[Recorded data]
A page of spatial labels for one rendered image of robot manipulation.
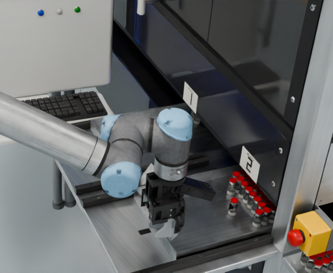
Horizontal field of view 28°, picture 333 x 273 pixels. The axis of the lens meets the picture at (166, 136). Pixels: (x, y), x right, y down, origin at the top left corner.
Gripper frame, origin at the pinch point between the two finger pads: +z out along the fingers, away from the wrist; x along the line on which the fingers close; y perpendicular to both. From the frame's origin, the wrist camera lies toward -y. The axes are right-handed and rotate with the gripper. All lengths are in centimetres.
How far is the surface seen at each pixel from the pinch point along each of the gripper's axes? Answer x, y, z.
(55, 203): -99, -1, 70
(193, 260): 8.1, -2.2, 1.7
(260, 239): 7.6, -21.0, 1.5
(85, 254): -88, -10, 92
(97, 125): -54, -1, 2
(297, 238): 19.4, -21.7, -9.4
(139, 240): -4.4, 6.4, 3.6
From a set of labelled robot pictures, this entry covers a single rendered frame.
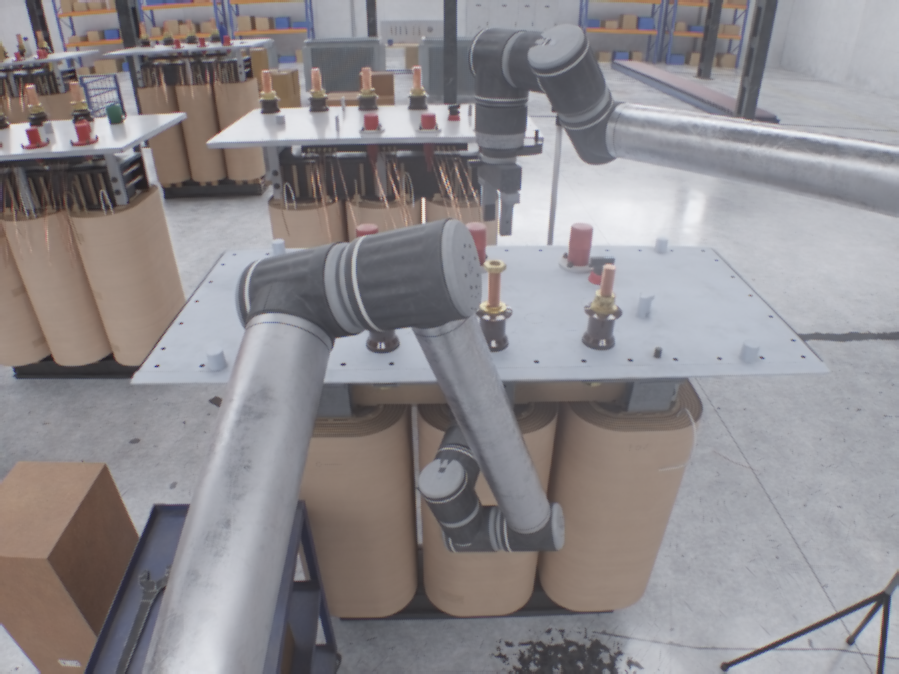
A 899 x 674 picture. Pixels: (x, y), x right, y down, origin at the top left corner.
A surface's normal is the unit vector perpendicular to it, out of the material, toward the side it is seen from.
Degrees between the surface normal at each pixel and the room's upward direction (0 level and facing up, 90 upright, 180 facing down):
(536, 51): 46
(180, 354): 0
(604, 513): 90
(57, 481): 0
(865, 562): 0
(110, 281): 90
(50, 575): 90
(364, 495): 90
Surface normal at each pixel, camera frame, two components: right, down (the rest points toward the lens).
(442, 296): -0.20, 0.58
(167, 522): 0.00, -0.85
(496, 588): 0.03, 0.52
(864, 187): -0.72, 0.52
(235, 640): 0.65, -0.38
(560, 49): -0.51, -0.43
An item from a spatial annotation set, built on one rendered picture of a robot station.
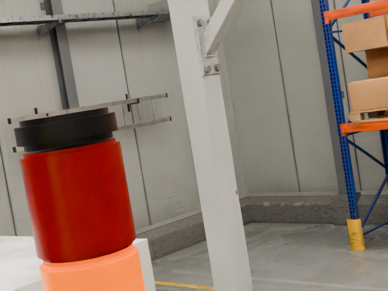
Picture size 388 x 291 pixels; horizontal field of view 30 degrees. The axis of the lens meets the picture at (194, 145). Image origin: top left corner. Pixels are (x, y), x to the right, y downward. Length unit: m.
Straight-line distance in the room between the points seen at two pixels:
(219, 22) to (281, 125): 8.66
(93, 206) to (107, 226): 0.01
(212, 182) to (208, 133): 0.20
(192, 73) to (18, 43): 6.70
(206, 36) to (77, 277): 2.57
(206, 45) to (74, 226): 2.57
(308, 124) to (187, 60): 8.31
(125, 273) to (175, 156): 10.66
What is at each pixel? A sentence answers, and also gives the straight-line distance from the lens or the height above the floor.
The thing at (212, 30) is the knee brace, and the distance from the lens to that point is 2.88.
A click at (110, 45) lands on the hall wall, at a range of 10.38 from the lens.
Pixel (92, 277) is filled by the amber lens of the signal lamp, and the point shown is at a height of 2.26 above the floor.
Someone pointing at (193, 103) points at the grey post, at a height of 2.28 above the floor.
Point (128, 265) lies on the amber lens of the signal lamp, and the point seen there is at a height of 2.26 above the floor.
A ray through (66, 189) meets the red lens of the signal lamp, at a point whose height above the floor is 2.31.
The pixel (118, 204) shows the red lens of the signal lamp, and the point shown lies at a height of 2.29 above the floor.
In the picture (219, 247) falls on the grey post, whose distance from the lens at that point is 2.99.
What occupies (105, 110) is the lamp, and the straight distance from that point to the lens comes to 0.36.
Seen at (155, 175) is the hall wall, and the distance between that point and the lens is 10.71.
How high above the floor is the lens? 2.34
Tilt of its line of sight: 5 degrees down
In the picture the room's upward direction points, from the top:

[Exercise aim]
Copy exactly the material above from the line with "(139, 240): -4.4, 6.4, 3.6" to the line with "Picture size 388", ends included, and nothing else. Leave out any picture.

[The answer]
(139, 240): -4.4, 6.4, 3.6
From a set of labelled robot pictures, this entry covers a single rendered frame.
A 899 x 674 picture. Pixels: (x, y), x right, y down, origin at the top left corner.
A surface's normal is the unit vector perpendicular to it, out of the material, toward the side it is seen from.
Degrees between the surface normal at each pixel and the room's upward direction (0 level and facing up, 90 upright, 180 facing down):
(536, 51): 46
(180, 354): 0
(604, 513): 90
(57, 481): 0
(865, 562): 0
(110, 281): 90
(50, 575): 90
(364, 495): 90
Surface normal at each pixel, camera frame, two components: right, down (the rest points toward the lens).
(442, 296): -0.20, 0.58
(167, 522): 0.00, -0.85
(496, 588): 0.03, 0.52
(864, 187): -0.72, 0.52
(235, 640): 0.65, -0.38
(560, 49): -0.51, -0.43
An item from a spatial annotation set, built on one rendered picture of a robot station.
Picture size 388 x 291 pixels; horizontal field of view 30 degrees. The axis of the lens meets the picture at (194, 145). Image origin: top left corner. Pixels are (x, y), x to the right, y downward. Length unit: m.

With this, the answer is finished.